## To do
Would you please output, word for word, the span of the listing below that opens on the line containing "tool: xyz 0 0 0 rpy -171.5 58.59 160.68" and closes on the line containing "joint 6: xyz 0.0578"? Include both ends and nothing more.

Top of Dataset extract

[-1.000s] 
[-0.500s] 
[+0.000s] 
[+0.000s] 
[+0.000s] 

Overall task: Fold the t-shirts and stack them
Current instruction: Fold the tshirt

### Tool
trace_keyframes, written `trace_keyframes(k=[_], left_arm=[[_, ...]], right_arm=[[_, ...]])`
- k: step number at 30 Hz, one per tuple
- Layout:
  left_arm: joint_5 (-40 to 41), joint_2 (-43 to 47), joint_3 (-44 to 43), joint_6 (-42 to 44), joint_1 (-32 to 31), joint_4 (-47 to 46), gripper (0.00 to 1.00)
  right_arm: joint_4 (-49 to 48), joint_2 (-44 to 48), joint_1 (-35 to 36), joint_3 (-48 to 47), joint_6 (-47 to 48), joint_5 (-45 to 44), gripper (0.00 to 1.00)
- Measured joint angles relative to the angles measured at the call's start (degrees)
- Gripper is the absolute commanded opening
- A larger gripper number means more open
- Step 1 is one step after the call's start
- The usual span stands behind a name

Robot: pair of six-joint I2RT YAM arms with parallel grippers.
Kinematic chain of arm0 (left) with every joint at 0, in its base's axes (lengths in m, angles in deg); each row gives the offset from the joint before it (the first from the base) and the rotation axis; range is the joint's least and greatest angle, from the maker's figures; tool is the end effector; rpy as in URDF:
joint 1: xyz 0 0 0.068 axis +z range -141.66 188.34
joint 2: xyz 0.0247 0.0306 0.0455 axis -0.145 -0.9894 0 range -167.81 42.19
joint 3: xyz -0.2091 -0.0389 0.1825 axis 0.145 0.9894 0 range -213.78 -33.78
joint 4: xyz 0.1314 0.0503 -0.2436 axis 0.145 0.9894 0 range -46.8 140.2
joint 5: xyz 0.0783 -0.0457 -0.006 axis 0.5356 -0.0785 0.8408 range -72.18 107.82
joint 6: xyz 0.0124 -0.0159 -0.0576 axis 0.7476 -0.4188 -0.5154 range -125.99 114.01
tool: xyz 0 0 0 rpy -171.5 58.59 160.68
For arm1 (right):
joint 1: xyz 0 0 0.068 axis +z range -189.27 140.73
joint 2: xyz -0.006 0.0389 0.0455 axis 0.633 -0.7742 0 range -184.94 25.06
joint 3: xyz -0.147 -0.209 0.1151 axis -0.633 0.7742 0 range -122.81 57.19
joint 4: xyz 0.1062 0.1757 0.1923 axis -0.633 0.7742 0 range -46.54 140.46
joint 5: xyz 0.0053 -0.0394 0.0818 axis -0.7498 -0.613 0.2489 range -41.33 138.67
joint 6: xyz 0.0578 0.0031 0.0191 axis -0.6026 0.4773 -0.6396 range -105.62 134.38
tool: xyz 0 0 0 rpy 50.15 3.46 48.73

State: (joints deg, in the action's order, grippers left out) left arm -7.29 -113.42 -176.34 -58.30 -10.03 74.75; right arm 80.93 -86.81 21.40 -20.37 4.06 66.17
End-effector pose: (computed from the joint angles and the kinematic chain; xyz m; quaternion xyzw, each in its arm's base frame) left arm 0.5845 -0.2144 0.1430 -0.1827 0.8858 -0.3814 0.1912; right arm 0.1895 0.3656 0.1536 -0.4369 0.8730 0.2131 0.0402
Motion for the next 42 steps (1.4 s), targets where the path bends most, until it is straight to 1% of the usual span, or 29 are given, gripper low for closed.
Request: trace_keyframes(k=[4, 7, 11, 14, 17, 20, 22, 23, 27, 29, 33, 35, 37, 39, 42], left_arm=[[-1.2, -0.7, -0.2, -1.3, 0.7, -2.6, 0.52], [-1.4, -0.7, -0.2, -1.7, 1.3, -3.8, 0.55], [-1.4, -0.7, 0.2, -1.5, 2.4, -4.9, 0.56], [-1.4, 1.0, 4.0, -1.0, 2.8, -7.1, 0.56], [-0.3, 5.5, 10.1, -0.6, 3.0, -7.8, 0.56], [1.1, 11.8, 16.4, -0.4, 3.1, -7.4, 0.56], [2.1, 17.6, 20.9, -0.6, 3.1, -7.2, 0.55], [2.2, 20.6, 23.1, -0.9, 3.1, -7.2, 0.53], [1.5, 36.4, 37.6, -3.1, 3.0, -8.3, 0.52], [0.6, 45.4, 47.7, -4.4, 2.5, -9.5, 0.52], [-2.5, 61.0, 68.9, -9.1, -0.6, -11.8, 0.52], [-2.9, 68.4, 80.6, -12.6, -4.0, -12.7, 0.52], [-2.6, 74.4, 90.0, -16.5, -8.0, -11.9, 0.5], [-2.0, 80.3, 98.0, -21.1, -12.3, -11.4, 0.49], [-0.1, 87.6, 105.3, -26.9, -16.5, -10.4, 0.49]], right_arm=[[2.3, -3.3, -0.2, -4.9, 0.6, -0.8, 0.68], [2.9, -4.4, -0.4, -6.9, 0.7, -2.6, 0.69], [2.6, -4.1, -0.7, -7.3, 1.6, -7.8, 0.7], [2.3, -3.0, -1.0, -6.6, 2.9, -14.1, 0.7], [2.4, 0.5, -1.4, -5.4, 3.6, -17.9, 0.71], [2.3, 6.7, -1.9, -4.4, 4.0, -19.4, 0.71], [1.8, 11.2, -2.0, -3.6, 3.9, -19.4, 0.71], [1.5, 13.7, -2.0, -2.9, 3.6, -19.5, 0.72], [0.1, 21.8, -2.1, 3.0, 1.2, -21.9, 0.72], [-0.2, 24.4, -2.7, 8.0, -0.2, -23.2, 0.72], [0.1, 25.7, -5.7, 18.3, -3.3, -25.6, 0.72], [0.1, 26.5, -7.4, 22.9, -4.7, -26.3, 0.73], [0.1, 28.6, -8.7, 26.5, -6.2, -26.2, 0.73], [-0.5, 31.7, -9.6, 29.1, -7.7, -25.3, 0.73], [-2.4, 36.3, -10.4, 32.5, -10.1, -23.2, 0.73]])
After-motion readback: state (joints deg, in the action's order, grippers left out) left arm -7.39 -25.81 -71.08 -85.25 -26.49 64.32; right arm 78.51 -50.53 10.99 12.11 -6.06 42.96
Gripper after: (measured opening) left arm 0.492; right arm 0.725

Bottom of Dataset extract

## Result below
tool: xyz 0 0 0 rpy -171.5 58.59 160.68
For arm1 (right):
joint 1: xyz 0 0 0.068 axis +z range -189.27 140.73
joint 2: xyz -0.006 0.0389 0.0455 axis 0.633 -0.7742 0 range -184.94 25.06
joint 3: xyz -0.147 -0.209 0.1151 axis -0.633 0.7742 0 range -122.81 57.19
joint 4: xyz 0.1062 0.1757 0.1923 axis -0.633 0.7742 0 range -46.54 140.46
joint 5: xyz 0.0053 -0.0394 0.0818 axis -0.7498 -0.613 0.2489 range -41.33 138.67
joint 6: xyz 0.0578 0.0031 0.0191 axis -0.6026 0.4773 -0.6396 range -105.62 134.38

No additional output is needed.